The thinly Tibetan populace in remote Ziketan, Xinghai located in Qinghai Province has now a reported two deaths due to the pneumonic plague. The state media has stated that close to ten other people within the town have been infected with the pneumonic plague. An airborne disease that can be transferred from human to human and animal to human lays siege on the lungs causing early signals of fever, headache and breathlessness.
A 32-year-old herdsman was the first fatality of the remote town area, Ziketan of north-west China. After the second death of a 37-year old man who was a neighbour of the first infected victim, the 10,000 populated Ziketan has been sealed off with none being given permission to exit the area. The authorities are being quite swift about outbreak control with a detailed hunt down of those individuals who might have been in close quarters with the two fatalities. A warning has been issued by the local health bureau that cautions those ailing from fever or cough and who have made a trip to Ziketan from mid-July to seek medical assistance as soon as possible.

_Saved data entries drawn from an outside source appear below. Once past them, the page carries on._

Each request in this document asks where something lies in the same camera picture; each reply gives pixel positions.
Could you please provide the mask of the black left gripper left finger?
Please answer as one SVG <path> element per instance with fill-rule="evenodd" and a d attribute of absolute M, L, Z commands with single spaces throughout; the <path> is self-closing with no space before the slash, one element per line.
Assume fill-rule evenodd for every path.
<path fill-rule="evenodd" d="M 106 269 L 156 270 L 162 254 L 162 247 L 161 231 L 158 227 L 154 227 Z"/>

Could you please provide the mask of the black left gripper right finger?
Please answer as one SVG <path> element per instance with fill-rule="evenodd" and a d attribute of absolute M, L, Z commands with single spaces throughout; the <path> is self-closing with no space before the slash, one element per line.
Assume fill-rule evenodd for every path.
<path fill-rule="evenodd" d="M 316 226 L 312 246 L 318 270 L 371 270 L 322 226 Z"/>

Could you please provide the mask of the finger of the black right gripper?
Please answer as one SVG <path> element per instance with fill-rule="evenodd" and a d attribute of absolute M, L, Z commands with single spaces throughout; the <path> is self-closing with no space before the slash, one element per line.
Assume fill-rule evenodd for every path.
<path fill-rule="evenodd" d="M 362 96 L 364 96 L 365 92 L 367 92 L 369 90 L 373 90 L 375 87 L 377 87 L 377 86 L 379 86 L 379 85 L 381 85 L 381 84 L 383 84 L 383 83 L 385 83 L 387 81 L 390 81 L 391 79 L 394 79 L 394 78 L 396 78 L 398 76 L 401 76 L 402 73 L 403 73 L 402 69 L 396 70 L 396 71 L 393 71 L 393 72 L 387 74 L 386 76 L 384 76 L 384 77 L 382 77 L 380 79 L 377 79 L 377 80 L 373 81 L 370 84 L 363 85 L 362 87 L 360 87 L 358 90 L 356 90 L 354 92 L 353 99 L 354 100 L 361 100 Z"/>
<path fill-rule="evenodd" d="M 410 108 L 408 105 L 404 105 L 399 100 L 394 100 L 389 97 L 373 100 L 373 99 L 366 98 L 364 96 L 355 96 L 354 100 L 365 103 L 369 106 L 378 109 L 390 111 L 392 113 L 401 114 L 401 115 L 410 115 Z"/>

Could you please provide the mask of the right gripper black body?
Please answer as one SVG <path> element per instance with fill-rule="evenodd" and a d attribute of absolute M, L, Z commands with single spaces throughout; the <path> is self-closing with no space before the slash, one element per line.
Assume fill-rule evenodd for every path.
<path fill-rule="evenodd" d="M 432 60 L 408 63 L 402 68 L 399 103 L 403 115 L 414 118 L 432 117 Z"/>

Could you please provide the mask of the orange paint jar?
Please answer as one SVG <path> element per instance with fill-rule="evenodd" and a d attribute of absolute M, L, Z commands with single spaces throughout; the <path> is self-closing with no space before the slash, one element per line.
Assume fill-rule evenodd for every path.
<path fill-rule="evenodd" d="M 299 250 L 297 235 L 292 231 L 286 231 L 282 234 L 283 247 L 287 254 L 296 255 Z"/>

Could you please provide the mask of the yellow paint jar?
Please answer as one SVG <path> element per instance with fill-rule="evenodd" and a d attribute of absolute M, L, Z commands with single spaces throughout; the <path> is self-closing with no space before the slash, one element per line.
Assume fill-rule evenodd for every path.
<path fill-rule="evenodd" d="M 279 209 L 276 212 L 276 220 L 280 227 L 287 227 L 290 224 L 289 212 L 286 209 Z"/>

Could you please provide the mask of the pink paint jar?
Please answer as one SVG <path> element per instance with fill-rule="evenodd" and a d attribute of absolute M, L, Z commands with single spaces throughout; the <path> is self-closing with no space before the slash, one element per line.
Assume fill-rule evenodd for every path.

The local officials of the north-west China have informed BBC that matters are well in control with educational institutions and office establishments been kept open.
Anticipating an outbreak, the local health officials in Qinghai have discharged a fifty-five strength squad across the province to aid in supervising and controlling the disease. The WHO speaker Vivian Tan has praised the rapid efforts of the local officials to curb the pneumonic plague that is significantly vituperative, and if not treated has high rate of fatality.